His constant critique of her pregnant form is exceptionally cruel and he completely foregoes sexual intercourse with her, opting instead for pornography as the less intimate alternative. The mechanics of porn perfectly reflect his personal ideology, an outlook that separates the unique aspects of a person from the functionality of their parts, much like the profession of butchery. In his eyes, if you’re a man, you only function as an erect penis, destined to penetrate in an intrusive manner. If you’re a woman, your only purpose is to be penetrated.
Noé depicts these interactions without simulation, showing the dehumanizing aspects of the commercialization of sexuality without eroticizing his human subjects. The only salacious moment is a dream sequence, depicting moistened fingers caressing folds of raw horse meat, illustrating the destructive passions of our corrupt lead and the vicious aspects of his occupation.
Arriving home late after an excursion to an adult movie theater, Le Boucher is greeted by accusations of infidelity and the taunts of an angry, pregnant wife. He barks back, ambivalently, until she draws metaphorical blood, questioning his libido and calling him “PEDE” (faggot). The slur resonates deeply, further contaminating his masculine identity and coercing him into asserting dominance. His reaction results in one of the most dreadful and disquieting sequences in the film, an unflinching depiction of feticide that the aggressor likens to grinding up “hamburger meat.” It’s a nihilistic response to a despicable moment, only appropriate for a man who likens humans to breathing sex organs, much like he correlates animals to their cuts of meat in his boucherie.
Noé employs the repulsiveness of this sequence to satirize the gore fetishism and apolitical nature of modern cinema.
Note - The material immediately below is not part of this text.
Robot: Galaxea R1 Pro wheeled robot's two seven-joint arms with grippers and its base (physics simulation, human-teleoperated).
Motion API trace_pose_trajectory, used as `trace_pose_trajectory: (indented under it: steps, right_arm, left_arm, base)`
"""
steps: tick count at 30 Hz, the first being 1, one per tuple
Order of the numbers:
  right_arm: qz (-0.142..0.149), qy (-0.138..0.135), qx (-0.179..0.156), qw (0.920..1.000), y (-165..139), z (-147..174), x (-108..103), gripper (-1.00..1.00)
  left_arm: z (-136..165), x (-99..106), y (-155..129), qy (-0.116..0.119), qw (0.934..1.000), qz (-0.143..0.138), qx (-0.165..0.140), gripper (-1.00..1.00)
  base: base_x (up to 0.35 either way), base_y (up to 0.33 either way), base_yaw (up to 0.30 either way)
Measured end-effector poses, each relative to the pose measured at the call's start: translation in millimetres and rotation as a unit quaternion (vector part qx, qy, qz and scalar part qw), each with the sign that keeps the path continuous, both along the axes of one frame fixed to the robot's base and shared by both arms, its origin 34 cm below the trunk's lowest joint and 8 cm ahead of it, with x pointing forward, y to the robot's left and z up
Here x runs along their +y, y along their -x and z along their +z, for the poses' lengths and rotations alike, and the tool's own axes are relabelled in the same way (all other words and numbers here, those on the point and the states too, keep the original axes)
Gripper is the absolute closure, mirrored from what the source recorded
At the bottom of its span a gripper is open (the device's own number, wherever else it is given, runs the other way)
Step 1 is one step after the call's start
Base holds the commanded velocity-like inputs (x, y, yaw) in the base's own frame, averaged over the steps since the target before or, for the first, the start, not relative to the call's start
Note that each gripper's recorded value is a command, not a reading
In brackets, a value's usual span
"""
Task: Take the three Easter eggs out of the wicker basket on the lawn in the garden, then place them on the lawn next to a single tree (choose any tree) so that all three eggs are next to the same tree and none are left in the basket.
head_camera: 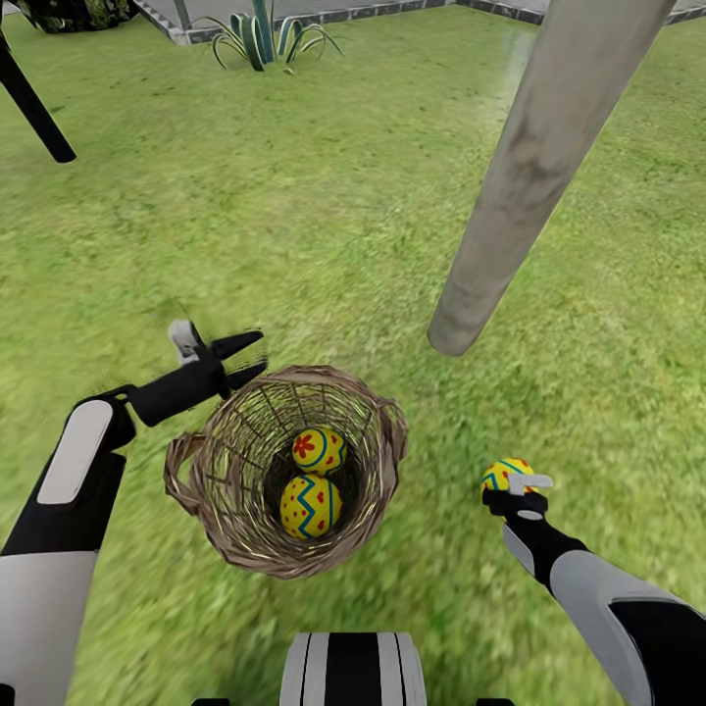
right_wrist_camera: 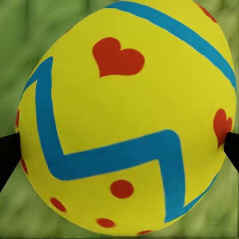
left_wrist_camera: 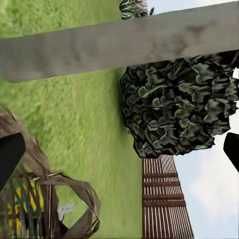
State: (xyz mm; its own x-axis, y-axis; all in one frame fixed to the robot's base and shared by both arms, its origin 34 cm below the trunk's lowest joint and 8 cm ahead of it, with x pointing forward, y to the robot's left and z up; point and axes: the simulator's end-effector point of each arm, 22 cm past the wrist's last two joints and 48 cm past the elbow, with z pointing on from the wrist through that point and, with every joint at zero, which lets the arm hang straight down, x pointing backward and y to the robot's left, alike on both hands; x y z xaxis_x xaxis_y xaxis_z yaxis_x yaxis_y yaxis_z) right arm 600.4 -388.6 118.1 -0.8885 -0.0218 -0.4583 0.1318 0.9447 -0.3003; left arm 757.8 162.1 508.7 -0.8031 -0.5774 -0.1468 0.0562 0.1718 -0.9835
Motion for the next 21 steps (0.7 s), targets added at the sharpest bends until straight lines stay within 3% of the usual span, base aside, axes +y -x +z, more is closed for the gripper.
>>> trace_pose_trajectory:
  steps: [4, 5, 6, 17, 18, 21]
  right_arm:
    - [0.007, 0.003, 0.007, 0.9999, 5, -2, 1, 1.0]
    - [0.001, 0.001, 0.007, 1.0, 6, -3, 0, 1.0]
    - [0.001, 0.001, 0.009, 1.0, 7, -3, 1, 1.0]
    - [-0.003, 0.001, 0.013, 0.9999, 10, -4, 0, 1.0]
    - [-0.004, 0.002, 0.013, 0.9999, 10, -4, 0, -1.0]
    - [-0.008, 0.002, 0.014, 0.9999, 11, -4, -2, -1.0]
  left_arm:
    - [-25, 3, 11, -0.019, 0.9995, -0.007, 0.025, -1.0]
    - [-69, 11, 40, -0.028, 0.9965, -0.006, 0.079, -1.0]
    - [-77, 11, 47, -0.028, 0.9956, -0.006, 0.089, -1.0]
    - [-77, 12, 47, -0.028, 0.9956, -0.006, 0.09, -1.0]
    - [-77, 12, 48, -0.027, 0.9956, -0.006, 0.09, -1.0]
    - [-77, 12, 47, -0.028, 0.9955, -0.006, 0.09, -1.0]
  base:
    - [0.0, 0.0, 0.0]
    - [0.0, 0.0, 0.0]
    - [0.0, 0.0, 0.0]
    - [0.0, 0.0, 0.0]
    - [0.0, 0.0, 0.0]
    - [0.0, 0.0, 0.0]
Striving for a more honest depiction of immorality, Noé saps his “kills” of entertainment value, leaving behind the harrowing and destructive nature of violence, a behavior influenced by fear, ignorance and poverty. Seeing these images outside of the guise of recreation, we’re left to question our implication in the proliferation of fictional violence and what it says about our own moral code.